- [Action item]
Every line of the entries below from the one containing "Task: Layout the" to the one containing "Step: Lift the", both ends included, must be written out exactly. No other line belongs in the answer.

- [Available records]
---

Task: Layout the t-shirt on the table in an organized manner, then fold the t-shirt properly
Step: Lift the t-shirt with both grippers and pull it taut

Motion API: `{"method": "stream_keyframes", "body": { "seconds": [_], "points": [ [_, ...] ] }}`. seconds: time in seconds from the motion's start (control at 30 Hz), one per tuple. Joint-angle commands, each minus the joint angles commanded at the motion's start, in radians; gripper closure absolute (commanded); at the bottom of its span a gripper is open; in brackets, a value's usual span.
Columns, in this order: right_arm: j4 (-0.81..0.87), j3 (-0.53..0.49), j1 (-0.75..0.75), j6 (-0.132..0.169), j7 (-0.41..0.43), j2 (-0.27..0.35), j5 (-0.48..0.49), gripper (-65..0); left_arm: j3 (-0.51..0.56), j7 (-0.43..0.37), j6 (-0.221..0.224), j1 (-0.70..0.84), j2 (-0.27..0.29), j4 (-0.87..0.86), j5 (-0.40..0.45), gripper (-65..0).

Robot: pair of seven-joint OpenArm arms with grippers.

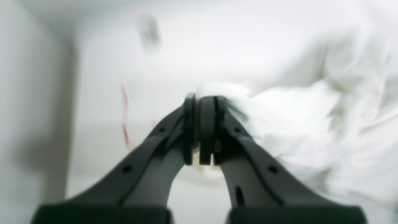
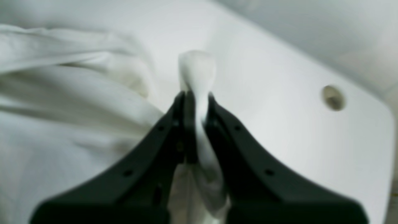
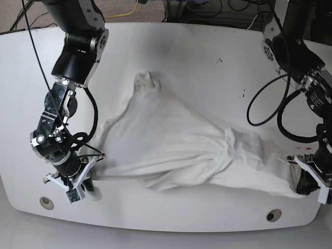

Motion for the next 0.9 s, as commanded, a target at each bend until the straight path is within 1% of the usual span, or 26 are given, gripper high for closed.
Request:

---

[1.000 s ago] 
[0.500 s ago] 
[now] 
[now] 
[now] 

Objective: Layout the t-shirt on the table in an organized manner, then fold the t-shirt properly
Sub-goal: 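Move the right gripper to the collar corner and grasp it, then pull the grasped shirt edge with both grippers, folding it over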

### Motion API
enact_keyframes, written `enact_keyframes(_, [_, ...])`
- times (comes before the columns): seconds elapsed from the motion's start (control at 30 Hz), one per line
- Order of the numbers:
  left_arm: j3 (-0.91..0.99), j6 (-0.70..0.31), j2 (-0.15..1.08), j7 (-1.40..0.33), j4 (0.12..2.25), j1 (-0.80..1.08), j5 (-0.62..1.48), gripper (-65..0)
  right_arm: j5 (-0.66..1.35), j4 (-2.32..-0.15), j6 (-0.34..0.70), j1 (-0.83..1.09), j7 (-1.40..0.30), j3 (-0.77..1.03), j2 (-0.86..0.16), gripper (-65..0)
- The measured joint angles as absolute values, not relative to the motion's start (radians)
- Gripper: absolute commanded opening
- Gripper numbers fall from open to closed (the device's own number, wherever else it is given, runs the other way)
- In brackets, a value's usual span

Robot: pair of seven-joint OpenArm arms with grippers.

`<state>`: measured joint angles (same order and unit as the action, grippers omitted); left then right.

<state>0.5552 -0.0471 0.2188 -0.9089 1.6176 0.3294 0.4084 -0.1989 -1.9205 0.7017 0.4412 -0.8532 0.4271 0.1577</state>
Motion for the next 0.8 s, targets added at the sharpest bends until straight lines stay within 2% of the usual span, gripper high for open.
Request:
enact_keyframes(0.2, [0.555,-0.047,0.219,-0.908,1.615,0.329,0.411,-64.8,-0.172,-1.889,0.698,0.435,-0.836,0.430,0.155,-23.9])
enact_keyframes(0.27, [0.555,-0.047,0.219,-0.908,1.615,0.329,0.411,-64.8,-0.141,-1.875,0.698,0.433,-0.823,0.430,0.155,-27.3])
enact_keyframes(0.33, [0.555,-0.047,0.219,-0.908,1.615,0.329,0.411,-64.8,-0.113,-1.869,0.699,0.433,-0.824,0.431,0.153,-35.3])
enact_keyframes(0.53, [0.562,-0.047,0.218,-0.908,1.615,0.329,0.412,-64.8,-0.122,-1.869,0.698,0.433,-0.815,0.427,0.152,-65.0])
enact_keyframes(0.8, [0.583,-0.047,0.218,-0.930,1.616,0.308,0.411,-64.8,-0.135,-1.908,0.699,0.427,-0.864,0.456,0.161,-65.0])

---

- [Exercise output]
Task: Layout the t-shirt on the table in an organized manner, then fold the t-shirt properly
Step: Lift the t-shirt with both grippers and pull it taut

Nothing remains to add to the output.